Task instructions: Retype each line of the material below word for word; pictures stay out.
++++++++++
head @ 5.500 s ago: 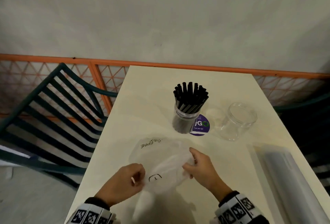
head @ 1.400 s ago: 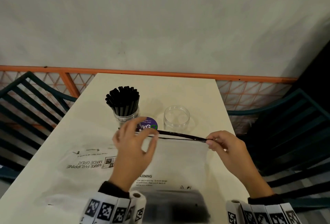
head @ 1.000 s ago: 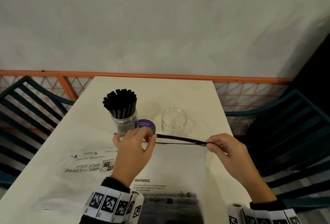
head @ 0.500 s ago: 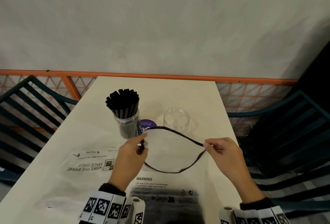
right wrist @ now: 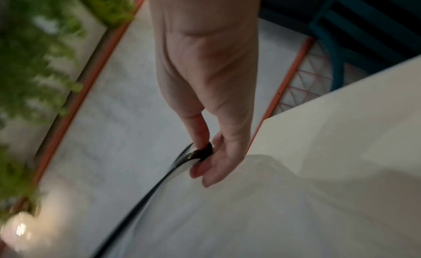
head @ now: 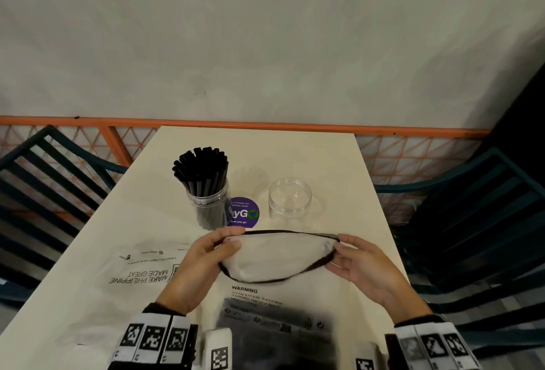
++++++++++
Answer box:
head @ 5.500 s ago: 
head @ 1.400 s ago: 
head @ 1.000 s ago: 
head @ 0.500 s ago: 
right wrist @ now: 
head @ now: 

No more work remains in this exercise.